---------- Input records
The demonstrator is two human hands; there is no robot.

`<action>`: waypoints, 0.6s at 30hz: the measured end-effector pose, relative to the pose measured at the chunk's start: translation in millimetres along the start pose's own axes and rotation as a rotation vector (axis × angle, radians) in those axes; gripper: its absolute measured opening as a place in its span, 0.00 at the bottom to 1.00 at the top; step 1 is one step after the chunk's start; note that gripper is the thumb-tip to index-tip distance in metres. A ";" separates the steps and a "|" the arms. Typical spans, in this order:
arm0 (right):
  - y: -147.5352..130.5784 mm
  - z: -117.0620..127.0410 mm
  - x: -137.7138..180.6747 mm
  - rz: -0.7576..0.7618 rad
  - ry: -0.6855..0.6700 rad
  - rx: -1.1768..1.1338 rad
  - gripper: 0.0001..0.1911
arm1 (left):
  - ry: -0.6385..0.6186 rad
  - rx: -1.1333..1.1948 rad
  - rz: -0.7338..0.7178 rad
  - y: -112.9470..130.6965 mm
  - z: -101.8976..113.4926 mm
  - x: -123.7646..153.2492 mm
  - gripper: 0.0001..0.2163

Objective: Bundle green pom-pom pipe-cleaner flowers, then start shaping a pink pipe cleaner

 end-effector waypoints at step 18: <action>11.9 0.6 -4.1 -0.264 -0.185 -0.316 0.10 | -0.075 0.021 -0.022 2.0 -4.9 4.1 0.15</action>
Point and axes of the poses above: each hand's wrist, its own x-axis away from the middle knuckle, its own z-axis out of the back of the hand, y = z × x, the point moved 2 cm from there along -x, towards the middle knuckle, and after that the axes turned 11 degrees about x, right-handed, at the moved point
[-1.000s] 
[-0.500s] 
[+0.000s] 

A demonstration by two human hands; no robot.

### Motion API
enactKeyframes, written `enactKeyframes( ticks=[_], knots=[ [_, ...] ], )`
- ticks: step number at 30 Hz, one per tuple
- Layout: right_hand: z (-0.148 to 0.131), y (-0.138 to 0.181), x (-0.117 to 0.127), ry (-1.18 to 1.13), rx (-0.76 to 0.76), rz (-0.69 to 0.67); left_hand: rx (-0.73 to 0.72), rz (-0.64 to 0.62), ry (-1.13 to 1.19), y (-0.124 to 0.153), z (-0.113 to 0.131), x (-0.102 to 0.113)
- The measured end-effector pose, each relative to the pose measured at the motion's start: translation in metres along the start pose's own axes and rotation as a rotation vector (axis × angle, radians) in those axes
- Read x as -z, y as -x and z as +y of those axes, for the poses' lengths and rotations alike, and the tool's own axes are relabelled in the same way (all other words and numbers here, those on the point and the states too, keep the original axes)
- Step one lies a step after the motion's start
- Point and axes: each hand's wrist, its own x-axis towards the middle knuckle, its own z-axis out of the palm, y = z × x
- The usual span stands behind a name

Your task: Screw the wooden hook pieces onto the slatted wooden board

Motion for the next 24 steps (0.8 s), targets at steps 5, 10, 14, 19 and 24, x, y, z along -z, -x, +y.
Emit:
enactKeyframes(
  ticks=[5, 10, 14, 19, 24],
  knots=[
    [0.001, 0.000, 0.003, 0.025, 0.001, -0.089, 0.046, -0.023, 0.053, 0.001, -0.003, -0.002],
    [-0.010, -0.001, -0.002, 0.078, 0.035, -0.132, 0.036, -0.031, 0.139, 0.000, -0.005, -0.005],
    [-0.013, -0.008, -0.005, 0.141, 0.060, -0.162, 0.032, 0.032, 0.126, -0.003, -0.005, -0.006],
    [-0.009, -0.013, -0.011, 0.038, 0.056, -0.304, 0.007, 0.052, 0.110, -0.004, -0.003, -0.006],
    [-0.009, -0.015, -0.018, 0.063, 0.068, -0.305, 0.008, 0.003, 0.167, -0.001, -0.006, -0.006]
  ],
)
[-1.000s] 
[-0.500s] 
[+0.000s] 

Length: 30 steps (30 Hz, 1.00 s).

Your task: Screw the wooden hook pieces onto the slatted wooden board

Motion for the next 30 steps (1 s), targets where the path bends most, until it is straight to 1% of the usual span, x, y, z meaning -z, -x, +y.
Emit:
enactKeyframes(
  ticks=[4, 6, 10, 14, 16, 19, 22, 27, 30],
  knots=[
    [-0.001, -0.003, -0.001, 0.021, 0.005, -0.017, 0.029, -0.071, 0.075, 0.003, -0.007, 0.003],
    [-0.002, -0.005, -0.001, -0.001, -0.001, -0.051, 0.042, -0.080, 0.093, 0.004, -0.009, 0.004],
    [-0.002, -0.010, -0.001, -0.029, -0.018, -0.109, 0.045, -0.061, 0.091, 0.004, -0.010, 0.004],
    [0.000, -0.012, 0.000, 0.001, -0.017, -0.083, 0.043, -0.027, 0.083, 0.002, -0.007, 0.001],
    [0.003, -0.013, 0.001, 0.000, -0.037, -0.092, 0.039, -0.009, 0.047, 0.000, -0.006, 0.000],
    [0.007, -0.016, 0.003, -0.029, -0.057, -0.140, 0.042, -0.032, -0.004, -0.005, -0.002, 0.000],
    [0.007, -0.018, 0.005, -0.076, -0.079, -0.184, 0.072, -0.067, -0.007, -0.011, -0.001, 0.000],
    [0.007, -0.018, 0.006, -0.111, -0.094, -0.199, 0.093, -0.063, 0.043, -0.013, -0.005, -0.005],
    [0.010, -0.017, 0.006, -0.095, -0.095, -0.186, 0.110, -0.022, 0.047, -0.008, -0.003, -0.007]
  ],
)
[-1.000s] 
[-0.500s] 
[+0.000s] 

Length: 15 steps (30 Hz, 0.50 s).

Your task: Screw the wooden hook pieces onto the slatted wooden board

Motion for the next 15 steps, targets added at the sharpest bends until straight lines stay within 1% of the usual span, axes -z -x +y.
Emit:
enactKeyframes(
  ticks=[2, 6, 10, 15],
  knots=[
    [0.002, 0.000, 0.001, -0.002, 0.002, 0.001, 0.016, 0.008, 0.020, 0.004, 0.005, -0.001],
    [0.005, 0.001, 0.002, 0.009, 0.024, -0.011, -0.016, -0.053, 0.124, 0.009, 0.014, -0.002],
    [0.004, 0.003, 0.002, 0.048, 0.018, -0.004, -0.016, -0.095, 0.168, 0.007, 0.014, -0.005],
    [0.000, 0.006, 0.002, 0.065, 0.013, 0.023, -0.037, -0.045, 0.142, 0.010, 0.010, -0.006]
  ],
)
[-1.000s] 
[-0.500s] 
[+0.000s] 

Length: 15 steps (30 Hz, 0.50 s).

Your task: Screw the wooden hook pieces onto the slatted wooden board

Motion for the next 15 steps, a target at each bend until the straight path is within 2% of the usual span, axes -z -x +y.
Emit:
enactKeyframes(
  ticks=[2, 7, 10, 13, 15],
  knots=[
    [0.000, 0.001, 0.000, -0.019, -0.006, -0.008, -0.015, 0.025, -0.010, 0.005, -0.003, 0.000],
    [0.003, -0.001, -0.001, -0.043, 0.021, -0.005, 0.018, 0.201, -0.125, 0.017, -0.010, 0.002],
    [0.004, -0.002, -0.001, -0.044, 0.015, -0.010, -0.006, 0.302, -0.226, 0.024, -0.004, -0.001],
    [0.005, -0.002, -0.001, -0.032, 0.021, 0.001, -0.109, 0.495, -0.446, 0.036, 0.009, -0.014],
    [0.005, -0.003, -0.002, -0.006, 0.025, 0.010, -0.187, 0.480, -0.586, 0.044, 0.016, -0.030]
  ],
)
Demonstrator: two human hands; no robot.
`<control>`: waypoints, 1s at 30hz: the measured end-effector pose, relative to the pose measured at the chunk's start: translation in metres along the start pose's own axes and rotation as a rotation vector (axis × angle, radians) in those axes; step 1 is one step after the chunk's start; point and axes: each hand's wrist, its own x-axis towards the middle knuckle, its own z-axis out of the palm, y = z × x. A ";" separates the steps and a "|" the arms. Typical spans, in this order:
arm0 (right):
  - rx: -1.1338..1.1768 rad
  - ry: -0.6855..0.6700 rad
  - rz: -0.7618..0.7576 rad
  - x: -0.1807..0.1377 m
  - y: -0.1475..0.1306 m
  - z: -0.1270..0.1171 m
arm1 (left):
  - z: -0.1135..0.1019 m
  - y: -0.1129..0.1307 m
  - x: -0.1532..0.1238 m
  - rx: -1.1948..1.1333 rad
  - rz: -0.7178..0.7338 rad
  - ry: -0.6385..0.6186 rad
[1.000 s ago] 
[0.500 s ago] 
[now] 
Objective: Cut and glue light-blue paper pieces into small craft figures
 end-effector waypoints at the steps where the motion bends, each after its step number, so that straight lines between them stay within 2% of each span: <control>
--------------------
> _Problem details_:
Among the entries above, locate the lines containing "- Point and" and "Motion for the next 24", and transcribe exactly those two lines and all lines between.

> _Your response_:
- Point and axes: each hand's wrist, its own x-axis towards the middle knuckle, its own z-axis out of the palm, y = z × x
- The usual span stands behind a name

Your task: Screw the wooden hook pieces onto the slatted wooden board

Motion for the next 24 steps (0.8 s), targets at steps 5, 10, 14, 19 and 24, x, y, z along -z, -x, +y.

This output is complete.